* **HOW TO COMPLETE THIS TASK**: A faithful, picture-free copy of the listing below is required.

* **STORED DATA**:
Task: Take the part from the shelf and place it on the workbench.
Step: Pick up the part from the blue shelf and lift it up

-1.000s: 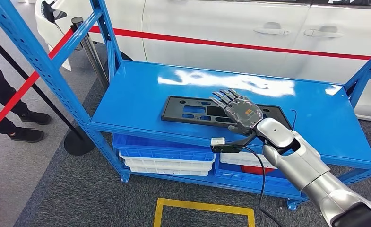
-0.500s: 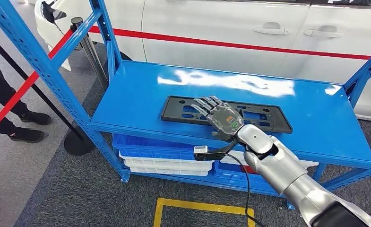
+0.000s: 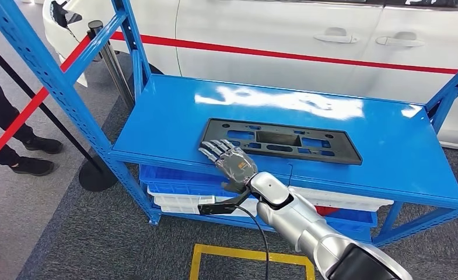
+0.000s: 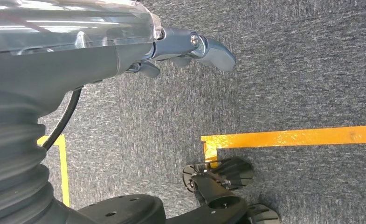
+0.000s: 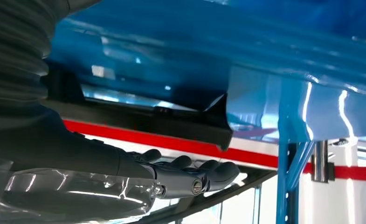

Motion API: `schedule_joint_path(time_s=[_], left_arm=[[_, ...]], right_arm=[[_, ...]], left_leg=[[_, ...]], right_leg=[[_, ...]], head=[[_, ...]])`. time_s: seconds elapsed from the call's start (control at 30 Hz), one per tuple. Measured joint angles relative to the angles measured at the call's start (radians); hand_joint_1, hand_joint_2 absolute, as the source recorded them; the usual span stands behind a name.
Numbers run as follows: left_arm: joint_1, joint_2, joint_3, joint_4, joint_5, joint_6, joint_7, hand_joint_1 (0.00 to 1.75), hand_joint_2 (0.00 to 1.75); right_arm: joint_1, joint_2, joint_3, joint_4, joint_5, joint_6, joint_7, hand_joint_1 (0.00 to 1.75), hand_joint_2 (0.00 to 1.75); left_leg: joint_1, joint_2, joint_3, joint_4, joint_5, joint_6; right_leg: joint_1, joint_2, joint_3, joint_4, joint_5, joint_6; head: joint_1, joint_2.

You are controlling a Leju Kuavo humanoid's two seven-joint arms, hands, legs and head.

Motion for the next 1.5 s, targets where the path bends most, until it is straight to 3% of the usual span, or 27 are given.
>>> schedule_joint_path(time_s=[0.37,0.67,1.3,1.5], left_arm=[[0.003,0.0,0.005,0.0,0.002,0.005,-0.008,0.0,1.75],[-0.005,-0.006,0.001,0.0,-0.04,-0.007,0.01,0.0,1.75],[-0.014,-0.014,0.0,0.0,-0.039,-0.013,0.009,0.0,1.75],[-0.015,-0.016,-0.005,0.0,-0.047,-0.024,0.009,0.0,1.75]], right_arm=[[-0.166,0.093,0.023,0.115,0.072,0.025,0.016,0.0,1.75],[-0.262,0.116,0.035,0.195,0.105,0.026,0.04,0.0,1.75],[-0.269,0.13,0.042,0.276,0.1,0.023,0.036,0.0,1.75],[-0.251,0.133,0.042,0.306,0.102,0.005,0.079,0.0,1.75]], left_leg=[[0.0,0.0,0.0,0.0,0.0,0.0],[0.0,0.0,0.0,0.0,0.0,0.0],[0.0,0.0,0.0,0.0,0.0,0.0],[0.0,0.0,0.0,0.0,0.0,0.0]], right_leg=[[0.0,0.0,0.0,0.0,0.0,0.0],[0.0,0.0,0.0,0.0,0.0,0.0],[0.0,0.0,0.0,-0.001,0.0,0.0],[0.0,0.0,0.0,-0.001,0.0,0.0]], head=[[0.0,0.0],[0.0,0.0],[0.0,0.0],[0.0,0.0]])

* **TASK RESULT**:
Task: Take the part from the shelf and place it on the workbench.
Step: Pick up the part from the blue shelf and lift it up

-1.000s: 
-0.500s: 
+0.000s: 
+0.000s: 
+0.000s: 

Motion API: `schedule_joint_path(time_s=[_], left_arm=[[_, ...]], right_arm=[[_, ...]], left_leg=[[_, ...]], right_leg=[[_, ...]], head=[[_, ...]])`. time_s: seconds elapsed from the call's start (control at 30 Hz), one per tuple. Measured joint angles relative to the angles measured at the call's start (radians); hand_joint_1, hand_joint_2 absolute, as the source recorded them; the usual span stands behind a name.
Numbers run as follows: left_arm: joint_1, joint_2, joint_3, joint_4, joint_5, joint_6, joint_7, hand_joint_1 (0.00 to 1.75), hand_joint_2 (0.00 to 1.75); right_arm: joint_1, joint_2, joint_3, joint_4, joint_5, joint_6, joint_7, hand_joint_1 (0.00 to 1.75), hand_joint_2 (0.00 to 1.75); left_leg: joint_1, joint_2, joint_3, joint_4, joint_5, joint_6; right_leg: joint_1, joint_2, joint_3, joint_4, joint_5, joint_6; head: joint_1, joint_2.

You are controlling a Leju Kuavo humanoid's two seven-joint arms, hands, legs and head.

Motion for the next 1.5 s, targets where the path bends most, until it is straight to 3% of the usual span, or 27 are given.
>>> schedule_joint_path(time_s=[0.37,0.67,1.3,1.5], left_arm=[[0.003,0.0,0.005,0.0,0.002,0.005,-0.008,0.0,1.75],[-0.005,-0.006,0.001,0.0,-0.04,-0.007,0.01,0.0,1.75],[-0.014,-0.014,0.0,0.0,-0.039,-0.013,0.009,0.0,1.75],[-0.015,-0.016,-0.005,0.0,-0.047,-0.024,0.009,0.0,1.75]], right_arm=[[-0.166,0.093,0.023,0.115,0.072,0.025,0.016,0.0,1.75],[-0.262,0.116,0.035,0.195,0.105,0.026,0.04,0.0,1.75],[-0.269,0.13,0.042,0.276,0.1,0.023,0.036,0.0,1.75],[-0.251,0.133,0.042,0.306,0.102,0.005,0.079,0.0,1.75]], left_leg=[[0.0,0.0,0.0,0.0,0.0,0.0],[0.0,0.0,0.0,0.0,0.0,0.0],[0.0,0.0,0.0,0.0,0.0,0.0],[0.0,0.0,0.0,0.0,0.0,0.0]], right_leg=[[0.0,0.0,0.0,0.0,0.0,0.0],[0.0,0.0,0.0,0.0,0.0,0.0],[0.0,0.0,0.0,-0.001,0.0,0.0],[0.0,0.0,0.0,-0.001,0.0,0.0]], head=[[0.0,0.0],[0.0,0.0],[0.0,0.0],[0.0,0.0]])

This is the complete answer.